L’Acadie impressionne à Granby

JF_CarolineSavoie_2sept2015

Après Calixte Duguay en 1974, Ronald Bourgeois en 1982, Jac Gautreau en 1985, Denis Richard en 1993, Jean-Francois Breau en 1998 et Lisa Leblanc en 2010, c’était au tour de Caroline Savoie d’honorer l’Acadie en remportant les grands honneurs lors de la finale de la 47ième édition du Festival international de la chanson de Granby, vendredi dernier.

Cette dernière, ainsi que Joannie Roussel, Vincent Roberge et Joey Robin Haché, ont tous démontré leur plein potentiel artistique durant leur performance lors de la finale. « J’ai l’impression que j’ai donné tout ce que j’avais à donner et que les autres finalistes aussi, donc tout l’monde a donné une excellente performance d’après moi », affirme Caroline.

Animée par Geneviève Borne, reconnue entre autres comme étant l’animatrice de l’émission hebdomadaire Belle et Bum, la soirée a débuté avec deux excellentes prestations de l’auteur-compositeur québécois Alex Nevsky. Puis, c’était au tour du Lévisien Vincent Roberge de dompter la scène en tant que premier finaliste du concours à performer lors de la soirée. Celui-ci a très bien attiré l’attention de la foule avec Claramity Jane, Les poudres a canon et En d’dans novembre, trois de ses pièces originales dont la prestation était excellente, sauf dans le cas de Les poudres à canon où sa voix était un peu fausse à certains moments.

Vint ensuite le tour de Joannie Roussel à faire ses preuves. L’interprète originaire de Sainte-Thérèse est déjà une habituée des concours du genre, ayant participé à La Voix en 2014. Cela paraissait lors de ses prestations solides qui lui ont valu une ovation de la part du public. Elle a d’abord débuté avec une interprétation d’Au nom de tous les frustrées de Lynda Lemay (ancienne lauréate du festival) puis a enchaîné avec d’excellentes interprétations de Trop forte et de La voix humaine.

C’était ensuite au tour des acadiens de charmer le public et le premier à accomplir la tâche était Joey Robin Haché. L’auteur-compositeur-interprète de Nigadoo a livré des performances énergétiques et passionnées de trois de ses morceaux originaux; Nigadoo, Loin des vagues et Mieux me comprendre, tous les trois sortis de son album Repaver l’âme. Joey se dit très satisfait de sa performance. « (…) 100% fier de ce que j’ai fait, parce que ça reflétait directement le travail que j’avais accompli durant les six derniers mois. En plus, certains journaux, comme Le Devoir, ont affirmé que les deux acadiens (moi et Caroline) méritaient de gagner, donc c’était une très bonne tape dans l’dos pour moi! », explique celui-ci.

C’est finalement Caroline Savoie qui a terminé la soirée avec des prestations de ses chansons originales, soit, Henri, L’hameçon et Y’en aura. Celle-ci a presque instantanément séduit la foule avec ses textes sincères et matures, mais ne s’attendait tout de même pas de gagner. « J’étais vraiment émue lorsque j’ai su que j’avais gagné le concours, surtout que je trouvais que les 24 demi-finalistes méritaient tous de se rendre en finale et de gagner, donc j’étais super-heureuse! »

Les deux acadiens se disent très satisfaits du déroulement de la soirée et de l’organisation du festival.
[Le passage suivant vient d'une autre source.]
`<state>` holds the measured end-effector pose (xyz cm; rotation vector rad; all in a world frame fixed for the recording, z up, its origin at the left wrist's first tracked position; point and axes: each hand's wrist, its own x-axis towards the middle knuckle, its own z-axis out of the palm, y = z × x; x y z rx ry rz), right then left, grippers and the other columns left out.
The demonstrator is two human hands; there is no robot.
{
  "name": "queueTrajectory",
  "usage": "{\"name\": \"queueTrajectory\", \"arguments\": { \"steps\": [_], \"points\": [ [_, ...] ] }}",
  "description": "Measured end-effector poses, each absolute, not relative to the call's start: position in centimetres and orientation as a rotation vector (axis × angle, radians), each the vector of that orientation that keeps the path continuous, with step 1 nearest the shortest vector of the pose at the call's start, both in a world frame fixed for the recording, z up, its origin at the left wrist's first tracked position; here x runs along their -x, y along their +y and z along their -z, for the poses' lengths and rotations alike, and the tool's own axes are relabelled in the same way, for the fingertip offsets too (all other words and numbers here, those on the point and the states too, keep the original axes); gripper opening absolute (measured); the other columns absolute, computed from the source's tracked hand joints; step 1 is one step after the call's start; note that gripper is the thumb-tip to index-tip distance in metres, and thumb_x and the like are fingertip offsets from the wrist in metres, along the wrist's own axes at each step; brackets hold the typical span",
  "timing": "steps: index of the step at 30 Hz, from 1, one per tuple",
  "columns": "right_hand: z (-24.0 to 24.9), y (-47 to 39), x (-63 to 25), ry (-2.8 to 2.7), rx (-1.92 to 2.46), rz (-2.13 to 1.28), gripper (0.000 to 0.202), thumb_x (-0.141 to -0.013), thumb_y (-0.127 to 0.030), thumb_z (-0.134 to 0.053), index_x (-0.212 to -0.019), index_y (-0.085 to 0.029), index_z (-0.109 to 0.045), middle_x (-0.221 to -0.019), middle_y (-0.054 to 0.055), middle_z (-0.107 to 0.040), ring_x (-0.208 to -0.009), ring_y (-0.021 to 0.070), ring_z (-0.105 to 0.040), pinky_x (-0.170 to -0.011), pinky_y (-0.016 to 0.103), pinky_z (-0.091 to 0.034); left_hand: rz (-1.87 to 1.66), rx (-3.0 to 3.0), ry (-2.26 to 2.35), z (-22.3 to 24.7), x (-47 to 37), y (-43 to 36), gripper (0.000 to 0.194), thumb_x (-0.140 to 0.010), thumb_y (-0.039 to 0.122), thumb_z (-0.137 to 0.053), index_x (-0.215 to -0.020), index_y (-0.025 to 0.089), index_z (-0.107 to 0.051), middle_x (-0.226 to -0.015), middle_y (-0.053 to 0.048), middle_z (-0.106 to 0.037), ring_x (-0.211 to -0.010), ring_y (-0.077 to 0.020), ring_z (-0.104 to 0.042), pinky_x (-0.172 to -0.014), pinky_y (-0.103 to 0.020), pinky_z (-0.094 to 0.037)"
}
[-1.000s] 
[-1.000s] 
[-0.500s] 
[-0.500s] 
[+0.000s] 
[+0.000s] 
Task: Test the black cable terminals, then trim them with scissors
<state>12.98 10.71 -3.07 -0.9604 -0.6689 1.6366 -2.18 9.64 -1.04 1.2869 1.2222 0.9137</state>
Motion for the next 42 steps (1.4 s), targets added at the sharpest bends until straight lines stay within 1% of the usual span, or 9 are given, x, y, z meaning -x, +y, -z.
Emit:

« Le nombre de bénévoles m’a vraiment étonné, pis ils avaient tous à cœur de faire ça pour des artistes émergents, donc ils faisaient tous un excellent travail. Y’avait beaucoup de bons ateliers, j’ai beaucoup appris dans les trois dernières semaines! », affirme Caroline.

« Y’a eu aucun accrochage, pis on avait la crème de la crème comme musiciens, donc c’était vraiment plaisant! » affirme à son tour Joey.

Ces deux derniers recommandent également aux autres artistes de la région de participer au concours dans les années à suivre. « C’est une vraiment belle place pour apprendre sur la musique et sur le métier de musicien et pour passer de belles semaines avec d’autres personnes qui partagent ta passion », explique Caroline.

« Comme conseil pour ceux qui veulent participer, j’dirais de persévérer, parce que d’après moi, j’suis la preuve que tu peux réussir (sans nécessairement avoir de succès, parce que le succès est pas tout l’temps synonyme de réussite et vice versa) en très peu de temps, si tu travailles assez pour et que tu t’adaptes à ce que les gens du milieu te disent, sans prendre tout à cœur. C’est aussi très important, d’après moi, d’avoir du fun sur la scène pis d’être soi-même, même si ça peut être un peu difficile au début », explique Joey.